### Task details
Start at the first line below and write out everything verbatim except the pictures.

### Data section

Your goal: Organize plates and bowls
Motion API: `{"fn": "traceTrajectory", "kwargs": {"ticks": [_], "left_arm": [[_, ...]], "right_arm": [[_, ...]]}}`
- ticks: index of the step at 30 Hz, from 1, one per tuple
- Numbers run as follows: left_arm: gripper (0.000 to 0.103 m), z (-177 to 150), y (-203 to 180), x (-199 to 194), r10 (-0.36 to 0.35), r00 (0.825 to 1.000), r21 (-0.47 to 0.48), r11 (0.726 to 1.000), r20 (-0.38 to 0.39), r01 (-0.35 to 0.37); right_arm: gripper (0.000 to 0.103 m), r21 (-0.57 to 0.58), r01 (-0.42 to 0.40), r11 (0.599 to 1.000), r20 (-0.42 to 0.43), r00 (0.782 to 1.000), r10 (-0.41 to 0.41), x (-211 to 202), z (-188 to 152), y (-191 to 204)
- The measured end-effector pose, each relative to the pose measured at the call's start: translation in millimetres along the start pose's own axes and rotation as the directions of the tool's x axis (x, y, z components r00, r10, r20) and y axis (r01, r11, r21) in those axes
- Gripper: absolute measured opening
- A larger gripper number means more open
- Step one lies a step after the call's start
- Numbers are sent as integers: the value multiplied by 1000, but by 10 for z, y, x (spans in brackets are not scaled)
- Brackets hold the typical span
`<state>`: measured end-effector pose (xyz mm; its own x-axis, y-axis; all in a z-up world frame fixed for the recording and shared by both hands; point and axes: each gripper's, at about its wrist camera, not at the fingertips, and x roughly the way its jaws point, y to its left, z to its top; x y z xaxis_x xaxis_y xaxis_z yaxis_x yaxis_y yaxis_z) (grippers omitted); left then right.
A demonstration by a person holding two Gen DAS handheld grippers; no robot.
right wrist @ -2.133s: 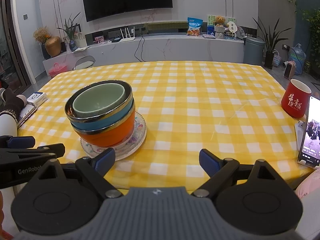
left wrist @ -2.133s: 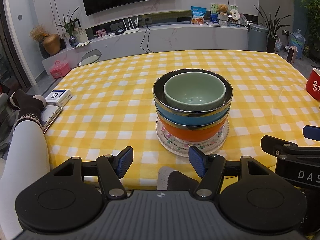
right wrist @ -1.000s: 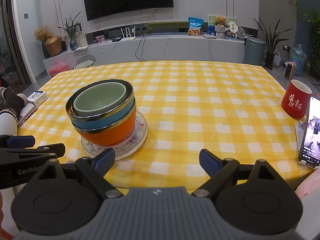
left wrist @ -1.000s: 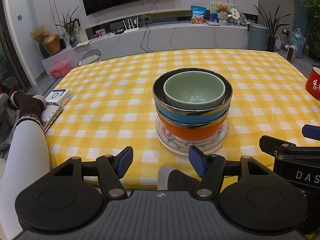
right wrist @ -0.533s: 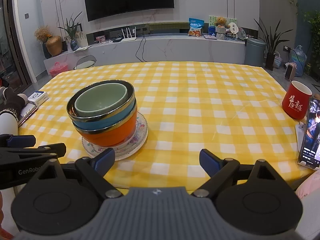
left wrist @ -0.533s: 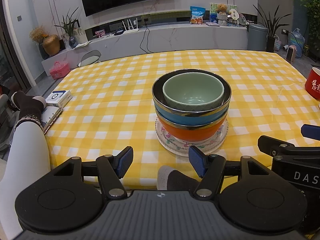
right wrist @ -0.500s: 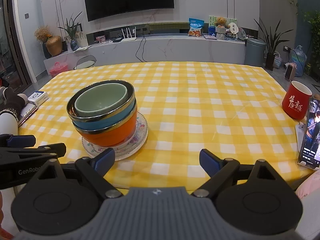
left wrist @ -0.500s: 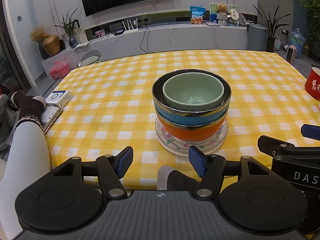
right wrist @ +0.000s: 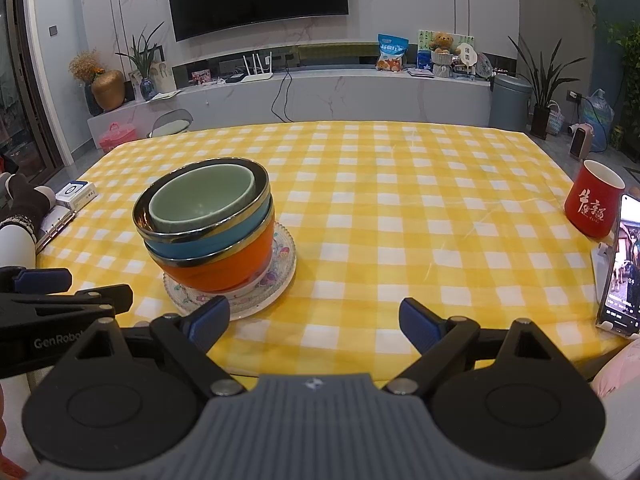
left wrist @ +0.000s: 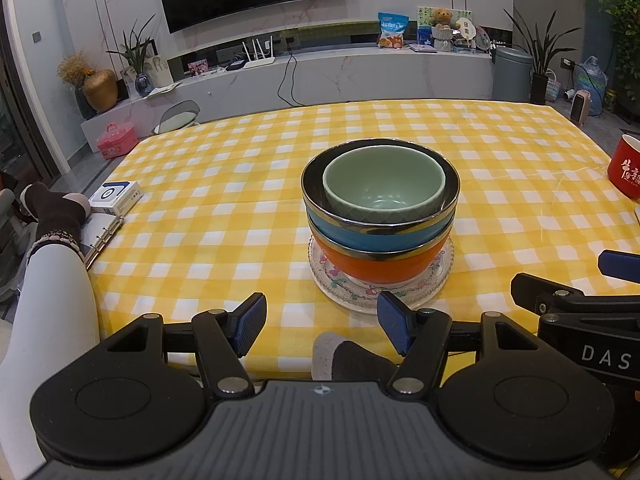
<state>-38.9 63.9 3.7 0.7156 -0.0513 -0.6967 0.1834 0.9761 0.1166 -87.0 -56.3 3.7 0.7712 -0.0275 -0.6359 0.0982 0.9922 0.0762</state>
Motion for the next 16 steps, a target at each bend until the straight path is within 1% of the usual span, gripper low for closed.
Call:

### Written answer
Your goal: Organize plates and bowls
Motion API: `{"fn": "traceTrajectory", "kwargs": {"ticks": [_], "left_arm": [[_, ...]], "right_arm": [[_, ...]]}}`
- ticks: index of the step at 30 Hz, from 1, one per tuple
- Numbers run as follows: left_arm: gripper (0.000 to 0.103 m), z (-177 to 150), y (-203 to 180), x (-199 to 194), r10 (-0.36 to 0.35), r00 (0.825 to 1.000), r21 (-0.47 to 0.48), r11 (0.726 to 1.000), r20 (-0.38 to 0.39), r01 (-0.35 to 0.37); right_arm: gripper (0.000 to 0.103 m), r21 (-0.57 to 0.58), r01 (-0.42 to 0.40), r11 (0.599 to 1.000), r20 (-0.42 to 0.43), r00 (0.782 to 1.000), r10 (-0.41 to 0.41), x (-211 to 202), z (-188 to 152), y (-191 to 204)
- The measured end-effector pose, each relative to the pose measured at the call's start: translation in millimetres along the start pose's own axes and rotation as the directions of the tool's x axis (x, y, z components r00, r10, r20) and y axis (r01, r11, r21) in those axes
- Gripper: absolute measured opening
- A larger gripper number means more open
- Step one lies a step after the call's start
- Numbers are sent as integers: the value multiplied by 1000, but by 10 for z, y, x (spans in brackets are not scaled)
- Brackets hold the typical span
`<state>`: measured end-effector pose (xyz mm; its own x-axis, y-axis; all in a z-up world frame fixed for the recording and shared by both hands; point and axes: each gripper's, at about its wrist camera, not at the fingertips, and x roughly the way its jaws point, y to its left, z to its top; x y z xaxis_x xaxis_y xaxis_z yaxis_x yaxis_y yaxis_z) (grippers omitted); left then right.
A demonstration by a person holding two Gen DAS handheld grippers; no robot.
right wrist @ -2.133s: 
left wrist @ -2.133s: 
right wrist @ -1.000s: 
left wrist @ -1.000s: 
right wrist @ -0.533s: 
left wrist @ -0.533s: 
right wrist @ -0.500s: 
left wrist @ -0.500s: 
right wrist @ +0.000s: 
left wrist @ +0.000s: 
<state>-38.9 63.9 3.7 0.7156 -0.0513 -0.6967 0.1834 0.9761 0.1166 -87.0 -56.3 3.7 0.7712 -0.0275 -0.6359 0.0982 0.9922 0.0762</state>
Motion for the next 16 steps, a target at each bend until the straight path is within 1% of the usual span, gripper low for closed.
Call:

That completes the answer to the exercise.